Melissa Wollerman, Clinical Research Associate, IMARC Research

In a previous blog published towards the end of 2013 titled “Essential Documents – What Will Regulatory Binder Look Like in 5 Years?”, the blog encompasses the potential of Regulatory Binders becoming electronic. Now, almost five years later, many sites and sponsors have explored and implemented the electronic filing capability.

According to the applicable Federal Regulations, the following is noted on maintaining records:

‘A participating investigator must maintain the following accurate, complete and current records relating to the investigator’s participation in an investigation: (1) all correspondence with another investigator, an IRB, the sponsor, a monitor, or FDA, including required reports’. (CFR Title 21, Part 812.140 (a) Investigator records)

In ICH GCP, the following guidance is provided:

‘The investigator/institution should maintain the trial documents as specified in Essential Documents for the Conduct of a Clinical Trial and as required by the applicable regulatory requirement(s).

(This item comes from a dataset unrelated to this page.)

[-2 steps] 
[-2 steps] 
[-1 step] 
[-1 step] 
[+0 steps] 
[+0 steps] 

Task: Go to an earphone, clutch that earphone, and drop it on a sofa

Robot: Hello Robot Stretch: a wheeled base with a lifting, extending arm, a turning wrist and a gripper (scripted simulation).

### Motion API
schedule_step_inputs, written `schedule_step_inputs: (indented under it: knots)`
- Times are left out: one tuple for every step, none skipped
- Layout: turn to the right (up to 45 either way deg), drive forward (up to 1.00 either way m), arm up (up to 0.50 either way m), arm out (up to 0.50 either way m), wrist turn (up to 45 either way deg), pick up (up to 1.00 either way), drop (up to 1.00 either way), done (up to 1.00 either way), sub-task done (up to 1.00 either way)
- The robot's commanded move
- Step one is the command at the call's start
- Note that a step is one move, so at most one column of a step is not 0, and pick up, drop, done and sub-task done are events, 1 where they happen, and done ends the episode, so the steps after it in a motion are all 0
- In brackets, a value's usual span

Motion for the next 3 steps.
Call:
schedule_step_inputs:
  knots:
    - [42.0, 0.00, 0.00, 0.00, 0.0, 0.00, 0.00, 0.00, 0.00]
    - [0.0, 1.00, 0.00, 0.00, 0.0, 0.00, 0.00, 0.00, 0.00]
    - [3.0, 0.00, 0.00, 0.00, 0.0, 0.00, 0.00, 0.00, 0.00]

Filing essential documents at the investigator/institution and sponsor sites in a timely manner can greatly assist in the successful management of a trial by the investigator, sponsor, and monitor.’ (ICH GCP 4.9.4 and 8.1)

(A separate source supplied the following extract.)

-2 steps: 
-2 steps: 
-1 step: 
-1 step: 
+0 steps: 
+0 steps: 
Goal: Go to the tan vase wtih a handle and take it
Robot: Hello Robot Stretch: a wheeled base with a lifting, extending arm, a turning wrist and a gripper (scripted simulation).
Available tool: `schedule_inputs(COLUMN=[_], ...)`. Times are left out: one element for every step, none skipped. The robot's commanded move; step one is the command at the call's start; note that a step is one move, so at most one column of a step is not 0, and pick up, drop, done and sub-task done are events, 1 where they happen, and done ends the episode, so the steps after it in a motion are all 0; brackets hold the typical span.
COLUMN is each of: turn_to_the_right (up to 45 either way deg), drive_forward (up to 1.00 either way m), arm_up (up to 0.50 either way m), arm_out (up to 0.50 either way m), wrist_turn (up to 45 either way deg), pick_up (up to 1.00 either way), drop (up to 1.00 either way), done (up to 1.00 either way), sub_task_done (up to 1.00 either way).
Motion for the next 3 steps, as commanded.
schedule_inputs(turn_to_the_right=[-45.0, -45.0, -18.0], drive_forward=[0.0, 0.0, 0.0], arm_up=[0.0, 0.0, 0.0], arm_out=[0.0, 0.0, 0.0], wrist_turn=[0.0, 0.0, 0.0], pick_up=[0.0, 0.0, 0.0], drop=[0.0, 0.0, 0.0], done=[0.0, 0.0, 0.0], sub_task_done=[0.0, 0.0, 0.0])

As you may have noticed, the regulation and guidance do not mention how sites and Sponsors need to maintain the Regulatory Binder, only that they must be maintained.

Implementing an electronic Regulatory Binder may seem a bit out of your comfort zone; however, with the costs of office supplies, decreasing office space and a potential for misfiling, the benefits of electronic filing can be immense.

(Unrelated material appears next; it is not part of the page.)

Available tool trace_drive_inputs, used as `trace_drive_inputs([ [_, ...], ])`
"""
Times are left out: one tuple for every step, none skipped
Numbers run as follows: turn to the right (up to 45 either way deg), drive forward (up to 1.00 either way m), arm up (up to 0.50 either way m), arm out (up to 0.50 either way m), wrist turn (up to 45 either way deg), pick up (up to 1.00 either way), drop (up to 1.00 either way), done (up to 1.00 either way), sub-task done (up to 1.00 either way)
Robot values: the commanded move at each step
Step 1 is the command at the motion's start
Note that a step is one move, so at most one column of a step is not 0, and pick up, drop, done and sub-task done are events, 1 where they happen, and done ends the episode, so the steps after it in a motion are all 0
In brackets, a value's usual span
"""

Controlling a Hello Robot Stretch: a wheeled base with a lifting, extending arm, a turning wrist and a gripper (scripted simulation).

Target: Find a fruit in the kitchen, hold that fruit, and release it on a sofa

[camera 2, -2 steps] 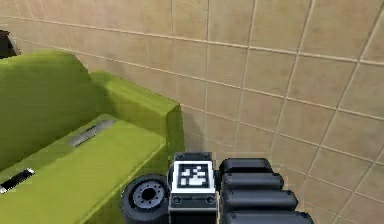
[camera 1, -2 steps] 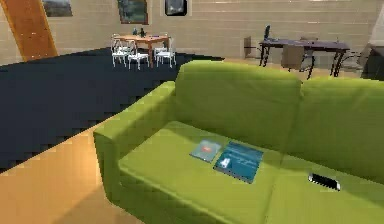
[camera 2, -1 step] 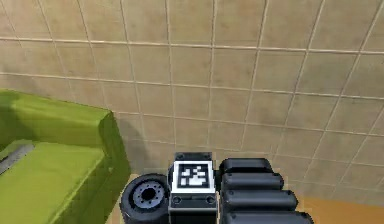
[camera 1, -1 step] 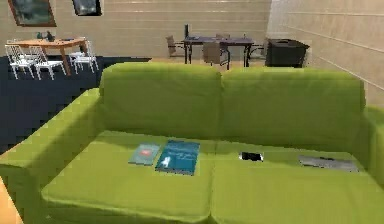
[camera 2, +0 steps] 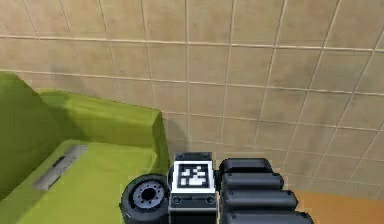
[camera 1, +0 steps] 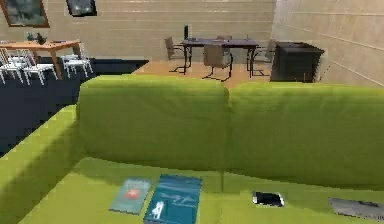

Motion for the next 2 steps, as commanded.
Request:
trace_drive_inputs([
  [-45.0,0.00,0.00,0.00,0.0,0.00,0.00,0.00,0.00],
  [-12.0,0.00,0.00,0.00,0.0,0.00,0.00,0.00,0.00],
])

Technology is ever developing

An electronic trial master file, or eTMF, is an essential tool kept and maintained by the site and Sponsor to house all necessary regulatory documents throughout a study. Electronic filing can be utilized with the latest and greatest computer software, spreadsheets and charts; whatever it may be that keeps a site or Sponsor well organized.  

Increased productivity

The goal of electronic filing is aimed to be fast and efficient, eliminating tedious tasks such as printing, scanning and filing. Tracking down an Investigator for a signature on a regulatory document can be challenging at some sites. These valuable signatures can easily be captured in an electronic file, where the Investigator can complete at their leisure.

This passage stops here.